The UPR presents multiple potential drug targets
The UPR could be exploited as a means of anticancer therapeutic strategy via two alternative approaches (Figure 2). The first approach is to block the UPR that has been activated as a cell survival response due to ER stress. Certain tumors such as myeloma and pancreatic cancer are believed to be reliant on the UPR, so impeding this process would sensitize these cells towards apoptosis (63). Furthermore, in certain tumors such as melanoma, the most effective strategy for exploiting ER stress would most likely involve the combination of agents that inhibit cytoprotective function of UPR arms along with those that actively induce ER stress/response (64)(64). The second approach is to pharmacologically increase ER stress above a certain threshold in cells that already have a high dependency on the UPR, thereby triggering cell death (65). For instance, Cerezo et al reported the development of the small molecule HA15 belonging to the thiazole benzensulfonamides. HA15 displayed antitumor activity on melanoma cells in vitro and in vivo. Interaction of HA15 with GRP78 leads to dissociation of GRP78 from the ER transmembrane UPR effectors thus activating the UPR with phosphorylation of PERK, eIF2α and ATF4 and CHOP expression.

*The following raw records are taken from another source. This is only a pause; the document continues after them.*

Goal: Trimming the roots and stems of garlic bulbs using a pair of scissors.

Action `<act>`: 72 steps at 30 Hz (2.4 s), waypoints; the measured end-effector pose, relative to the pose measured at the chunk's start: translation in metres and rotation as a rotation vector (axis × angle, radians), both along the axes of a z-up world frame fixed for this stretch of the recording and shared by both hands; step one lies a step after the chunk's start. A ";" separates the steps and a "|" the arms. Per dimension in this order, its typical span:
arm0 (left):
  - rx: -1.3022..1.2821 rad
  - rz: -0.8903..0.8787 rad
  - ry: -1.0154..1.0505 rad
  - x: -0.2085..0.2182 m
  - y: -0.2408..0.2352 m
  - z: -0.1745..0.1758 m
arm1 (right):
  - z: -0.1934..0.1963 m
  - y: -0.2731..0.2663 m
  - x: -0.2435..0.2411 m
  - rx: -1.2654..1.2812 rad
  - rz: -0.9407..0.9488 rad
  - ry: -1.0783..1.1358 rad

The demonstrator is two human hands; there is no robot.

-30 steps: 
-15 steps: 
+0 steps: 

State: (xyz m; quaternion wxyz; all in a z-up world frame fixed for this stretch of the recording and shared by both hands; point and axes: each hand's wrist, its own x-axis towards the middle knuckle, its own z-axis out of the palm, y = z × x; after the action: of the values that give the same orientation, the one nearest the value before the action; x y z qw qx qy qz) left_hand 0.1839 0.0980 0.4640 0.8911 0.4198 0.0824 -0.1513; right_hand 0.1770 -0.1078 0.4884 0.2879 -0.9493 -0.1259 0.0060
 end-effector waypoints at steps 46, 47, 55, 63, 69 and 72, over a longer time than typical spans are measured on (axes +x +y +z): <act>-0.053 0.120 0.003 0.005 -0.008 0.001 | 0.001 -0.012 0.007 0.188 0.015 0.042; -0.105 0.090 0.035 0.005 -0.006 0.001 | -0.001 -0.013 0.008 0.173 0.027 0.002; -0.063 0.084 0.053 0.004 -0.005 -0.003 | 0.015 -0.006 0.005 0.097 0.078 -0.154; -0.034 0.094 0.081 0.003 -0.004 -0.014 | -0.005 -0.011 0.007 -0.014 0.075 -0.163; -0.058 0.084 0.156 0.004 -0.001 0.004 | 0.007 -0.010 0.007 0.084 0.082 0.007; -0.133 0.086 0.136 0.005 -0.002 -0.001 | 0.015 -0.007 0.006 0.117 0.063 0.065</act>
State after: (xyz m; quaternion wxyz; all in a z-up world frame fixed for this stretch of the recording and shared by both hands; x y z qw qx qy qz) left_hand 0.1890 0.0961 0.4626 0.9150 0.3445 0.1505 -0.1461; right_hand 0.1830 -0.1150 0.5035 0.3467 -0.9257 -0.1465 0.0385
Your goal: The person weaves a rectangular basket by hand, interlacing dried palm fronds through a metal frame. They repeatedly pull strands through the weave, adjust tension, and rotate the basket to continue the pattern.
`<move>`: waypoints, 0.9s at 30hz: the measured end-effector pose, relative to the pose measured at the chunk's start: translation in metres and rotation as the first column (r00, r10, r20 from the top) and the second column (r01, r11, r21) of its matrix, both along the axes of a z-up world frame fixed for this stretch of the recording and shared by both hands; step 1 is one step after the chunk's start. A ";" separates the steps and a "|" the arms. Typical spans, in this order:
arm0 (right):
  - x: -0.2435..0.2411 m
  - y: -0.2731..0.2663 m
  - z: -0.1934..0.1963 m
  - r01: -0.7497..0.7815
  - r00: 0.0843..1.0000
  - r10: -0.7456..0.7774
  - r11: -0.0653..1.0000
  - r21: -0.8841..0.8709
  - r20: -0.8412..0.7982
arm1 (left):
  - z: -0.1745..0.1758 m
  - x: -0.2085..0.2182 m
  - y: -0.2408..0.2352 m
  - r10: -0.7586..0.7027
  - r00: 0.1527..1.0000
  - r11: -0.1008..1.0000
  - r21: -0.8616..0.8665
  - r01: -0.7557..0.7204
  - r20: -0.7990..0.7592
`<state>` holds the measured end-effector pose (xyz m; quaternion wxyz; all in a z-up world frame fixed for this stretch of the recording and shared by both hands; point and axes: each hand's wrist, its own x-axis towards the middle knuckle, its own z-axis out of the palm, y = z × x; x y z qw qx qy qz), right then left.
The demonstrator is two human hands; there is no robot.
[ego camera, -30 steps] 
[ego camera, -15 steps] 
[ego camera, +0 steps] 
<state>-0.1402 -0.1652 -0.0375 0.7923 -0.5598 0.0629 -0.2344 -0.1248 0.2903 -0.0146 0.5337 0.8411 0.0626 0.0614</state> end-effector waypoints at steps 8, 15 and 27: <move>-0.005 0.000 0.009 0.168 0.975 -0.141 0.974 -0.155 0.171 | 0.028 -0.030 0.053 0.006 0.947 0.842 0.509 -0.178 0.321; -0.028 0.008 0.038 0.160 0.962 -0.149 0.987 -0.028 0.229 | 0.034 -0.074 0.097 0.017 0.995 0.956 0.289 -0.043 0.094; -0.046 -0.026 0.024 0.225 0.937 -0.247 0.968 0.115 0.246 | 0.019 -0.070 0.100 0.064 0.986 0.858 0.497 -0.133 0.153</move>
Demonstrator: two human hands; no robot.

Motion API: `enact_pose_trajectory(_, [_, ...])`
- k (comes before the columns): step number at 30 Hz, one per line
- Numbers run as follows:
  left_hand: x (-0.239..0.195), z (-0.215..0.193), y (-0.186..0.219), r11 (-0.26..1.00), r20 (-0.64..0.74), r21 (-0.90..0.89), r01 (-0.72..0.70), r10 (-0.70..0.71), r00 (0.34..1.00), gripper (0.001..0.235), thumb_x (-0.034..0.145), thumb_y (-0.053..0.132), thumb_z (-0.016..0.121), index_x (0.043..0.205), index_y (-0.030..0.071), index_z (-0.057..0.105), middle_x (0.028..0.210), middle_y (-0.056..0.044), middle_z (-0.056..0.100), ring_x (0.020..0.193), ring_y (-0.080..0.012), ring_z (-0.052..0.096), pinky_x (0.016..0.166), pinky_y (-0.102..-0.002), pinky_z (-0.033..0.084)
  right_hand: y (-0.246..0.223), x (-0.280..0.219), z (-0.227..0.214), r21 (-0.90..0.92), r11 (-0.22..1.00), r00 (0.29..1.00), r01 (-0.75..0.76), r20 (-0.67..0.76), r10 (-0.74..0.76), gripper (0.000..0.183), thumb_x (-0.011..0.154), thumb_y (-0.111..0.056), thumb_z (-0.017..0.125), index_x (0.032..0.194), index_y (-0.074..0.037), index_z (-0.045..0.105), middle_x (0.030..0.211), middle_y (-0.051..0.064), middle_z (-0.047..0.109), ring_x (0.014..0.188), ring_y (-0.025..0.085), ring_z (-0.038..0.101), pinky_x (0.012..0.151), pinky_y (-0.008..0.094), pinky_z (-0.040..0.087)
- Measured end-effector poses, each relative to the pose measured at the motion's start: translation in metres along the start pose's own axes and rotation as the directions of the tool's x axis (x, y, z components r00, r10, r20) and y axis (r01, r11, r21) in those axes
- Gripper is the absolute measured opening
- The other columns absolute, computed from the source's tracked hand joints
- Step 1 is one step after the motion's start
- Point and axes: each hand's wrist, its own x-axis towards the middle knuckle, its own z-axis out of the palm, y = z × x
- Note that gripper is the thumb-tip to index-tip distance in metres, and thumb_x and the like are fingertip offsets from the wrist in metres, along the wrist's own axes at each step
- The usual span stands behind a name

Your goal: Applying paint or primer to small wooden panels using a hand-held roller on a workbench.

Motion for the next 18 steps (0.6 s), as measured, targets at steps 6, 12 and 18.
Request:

Interestingly, the authors showed that autophagy and apoptosis act simultaneously in HA15-induced cell death (66). In addition there is interest in pursuing both approaches simultaneously, i.e. pharmacologically increasing ER stress while simultaneously inhibiting the UPR. In the next section we will discuss UPR-suppressing and UPR-inducing agents (Table 1).
Table 1. Unfolded protein response-targeted drugs that inhibit cancer development.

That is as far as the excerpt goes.